Evira felt herself nodding off again and hoped for a long, dream-filled sleep this time. She wrapped her arm around the boy and held him close to her. Her eyes slid closed.

A sound from somewhere jarred her. How long had she been out, if at all? A dream, it must have been a dream that reached her in the state between consciousness and sleep.

No, the sound came again, that of metal being worked; a scratching, grating sound. Her ears tried to focus in, eyes useless in the near-total darkness of the basement prison.

Suddenly there was a loud echo of metal being forced aside. A wide beam of light darted haphazardly across the far wall. Men were entering through some secret passageway or tunnel. She remembered Kourosh describing it to her. But who were they? Why had they come?

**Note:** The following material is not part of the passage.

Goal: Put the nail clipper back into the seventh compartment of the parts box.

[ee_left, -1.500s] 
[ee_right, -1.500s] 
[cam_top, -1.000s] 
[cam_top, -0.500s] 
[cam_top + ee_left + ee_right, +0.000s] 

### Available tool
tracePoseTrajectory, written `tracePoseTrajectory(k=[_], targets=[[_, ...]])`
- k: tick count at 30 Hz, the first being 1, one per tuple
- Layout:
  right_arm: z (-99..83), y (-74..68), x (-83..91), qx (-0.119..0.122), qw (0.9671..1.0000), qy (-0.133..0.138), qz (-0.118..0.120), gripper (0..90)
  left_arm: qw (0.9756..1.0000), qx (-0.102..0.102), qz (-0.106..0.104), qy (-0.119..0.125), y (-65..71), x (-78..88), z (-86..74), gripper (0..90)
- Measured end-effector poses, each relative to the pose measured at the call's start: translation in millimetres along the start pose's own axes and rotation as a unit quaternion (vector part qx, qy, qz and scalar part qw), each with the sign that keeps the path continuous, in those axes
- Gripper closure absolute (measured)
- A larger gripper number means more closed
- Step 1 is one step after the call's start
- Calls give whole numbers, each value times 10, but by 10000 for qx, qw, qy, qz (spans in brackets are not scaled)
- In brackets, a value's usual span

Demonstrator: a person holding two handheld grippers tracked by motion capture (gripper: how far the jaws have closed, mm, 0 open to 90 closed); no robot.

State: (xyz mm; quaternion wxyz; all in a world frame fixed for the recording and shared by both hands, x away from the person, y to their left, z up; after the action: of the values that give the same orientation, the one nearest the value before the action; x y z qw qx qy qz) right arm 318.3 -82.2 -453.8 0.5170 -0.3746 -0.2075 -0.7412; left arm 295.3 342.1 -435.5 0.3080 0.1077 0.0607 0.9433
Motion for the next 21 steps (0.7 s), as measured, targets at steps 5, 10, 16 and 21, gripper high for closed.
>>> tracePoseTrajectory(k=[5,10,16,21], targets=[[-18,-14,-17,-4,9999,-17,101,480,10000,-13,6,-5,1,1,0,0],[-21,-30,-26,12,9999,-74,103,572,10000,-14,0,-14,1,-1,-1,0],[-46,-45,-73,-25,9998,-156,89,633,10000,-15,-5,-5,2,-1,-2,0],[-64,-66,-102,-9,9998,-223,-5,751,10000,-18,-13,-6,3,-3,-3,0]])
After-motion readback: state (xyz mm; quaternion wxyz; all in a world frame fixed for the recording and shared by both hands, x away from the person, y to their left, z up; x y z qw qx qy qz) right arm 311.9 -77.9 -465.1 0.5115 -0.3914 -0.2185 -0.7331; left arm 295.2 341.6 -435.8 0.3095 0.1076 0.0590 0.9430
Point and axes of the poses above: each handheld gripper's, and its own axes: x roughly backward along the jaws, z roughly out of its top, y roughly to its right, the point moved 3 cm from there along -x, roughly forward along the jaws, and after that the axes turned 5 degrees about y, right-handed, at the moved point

The single beam became four. The beams were joined by voices exchanged in a whisper, someone giving instructions, a search underway.

They were looking for her!

Over here, Evira tried to say, but her mouth was too dry to push the words out. She forced up some saliva and cleared the refuse from her throat.

“Over here,” she managed hoarsely. “Over here.”

Instantly a pair of the flashlights turned in the direction of her cell.